ATR, meanwhile, accumulated sufficient small numbers of orders and commitments from various regional airlines to give a decent end-of-show tally of more than 40 that will keep its turboprop production line healthy.
Embraer’s show announcements were the weakest of the main airliner OEMs; essentially just one order for 15 firm, 25 purchase rights from KLM Cityhopper for the E195-E2.
Notable about all these “order” announcements was that most of them were not firm orders. This is often the case with air show announcements, but there seemed to be an unusually diverse set of terms used to describe these deals: LOI; commitment; purchase right; MOU; intent to order; even ‘agreed to order’. But it was also unusual relative to past air shows that practically every customer name-airline or lessor-was an established brand. The vague deal terminology was probably an indicator of the flexibility that these customers want than their ability to follow through, so the majority of these commitments can be expected to become firm, although the variants and numbers might change down the road.

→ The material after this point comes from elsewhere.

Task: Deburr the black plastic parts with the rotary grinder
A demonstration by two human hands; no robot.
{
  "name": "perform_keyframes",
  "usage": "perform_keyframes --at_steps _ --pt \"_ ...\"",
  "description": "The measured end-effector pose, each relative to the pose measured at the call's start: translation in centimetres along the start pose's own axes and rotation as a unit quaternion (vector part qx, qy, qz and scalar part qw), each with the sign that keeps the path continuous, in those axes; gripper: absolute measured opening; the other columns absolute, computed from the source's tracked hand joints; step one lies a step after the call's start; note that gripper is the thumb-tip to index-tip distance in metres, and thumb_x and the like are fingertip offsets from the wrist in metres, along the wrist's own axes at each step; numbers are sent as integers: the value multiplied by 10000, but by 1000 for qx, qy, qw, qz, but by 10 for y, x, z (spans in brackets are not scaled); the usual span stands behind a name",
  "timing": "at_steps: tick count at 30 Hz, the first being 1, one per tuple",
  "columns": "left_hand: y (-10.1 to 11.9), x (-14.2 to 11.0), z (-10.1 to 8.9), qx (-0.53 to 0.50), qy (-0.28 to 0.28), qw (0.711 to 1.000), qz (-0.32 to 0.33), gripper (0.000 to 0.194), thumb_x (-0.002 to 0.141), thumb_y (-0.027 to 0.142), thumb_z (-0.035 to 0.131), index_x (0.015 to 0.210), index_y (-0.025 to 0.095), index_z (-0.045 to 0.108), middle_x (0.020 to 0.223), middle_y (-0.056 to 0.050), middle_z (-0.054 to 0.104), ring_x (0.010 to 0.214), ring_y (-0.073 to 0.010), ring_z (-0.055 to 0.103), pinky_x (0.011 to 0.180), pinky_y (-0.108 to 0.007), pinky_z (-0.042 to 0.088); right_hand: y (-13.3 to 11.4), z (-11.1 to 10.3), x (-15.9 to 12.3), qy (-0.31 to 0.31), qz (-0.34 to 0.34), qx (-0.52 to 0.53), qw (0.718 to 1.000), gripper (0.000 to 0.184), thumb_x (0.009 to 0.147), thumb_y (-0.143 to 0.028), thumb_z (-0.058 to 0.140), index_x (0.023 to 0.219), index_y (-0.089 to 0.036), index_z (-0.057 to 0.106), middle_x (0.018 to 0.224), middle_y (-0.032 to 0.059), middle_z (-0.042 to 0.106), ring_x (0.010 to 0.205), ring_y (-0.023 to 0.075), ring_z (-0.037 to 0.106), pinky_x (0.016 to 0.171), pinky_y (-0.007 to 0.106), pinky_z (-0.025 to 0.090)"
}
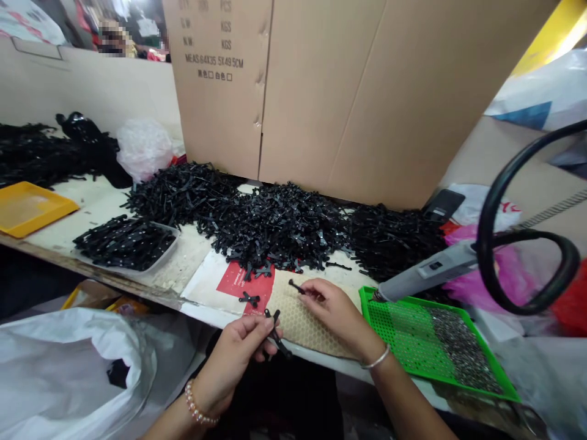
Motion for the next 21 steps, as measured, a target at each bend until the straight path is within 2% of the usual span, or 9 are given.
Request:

There was plenty of activity and deals beyond the airliner orders. CFM International had a particularly good show, scoring orders and commitments for 1,150 LEAP engines valued at more than $50 billion. Among those deals, it saw Indian LCC IndiGo flip from the Pratt & Whitney PW1000G to the LEAP-1A as its preferred engine for its A320neos.
It was also—and increasingly is so at air shows—a good week for MRO and aftermarket support providers.
At the end of the week, what does it all mean beyond sore feet and hundreds of grip-and-grins? In summary:
- That airlines and lessors were ready to jump on a game-changing narrowbody that will allow them to broaden their networks and experiment with new route launches that a widebody would be too expensive to risk;
- That the MAX will be back and its confidence-restoration campaign has begun;
- And most of all, that despite the international trade and war-threat tensions, Brexit, the 2020 US elections and other political, sustainability and economic uncertainties, the commercial air transport industry remains confident in its forecasts for continued strong growth. A total of 726 new airliner orders and commitments is a good week’s work.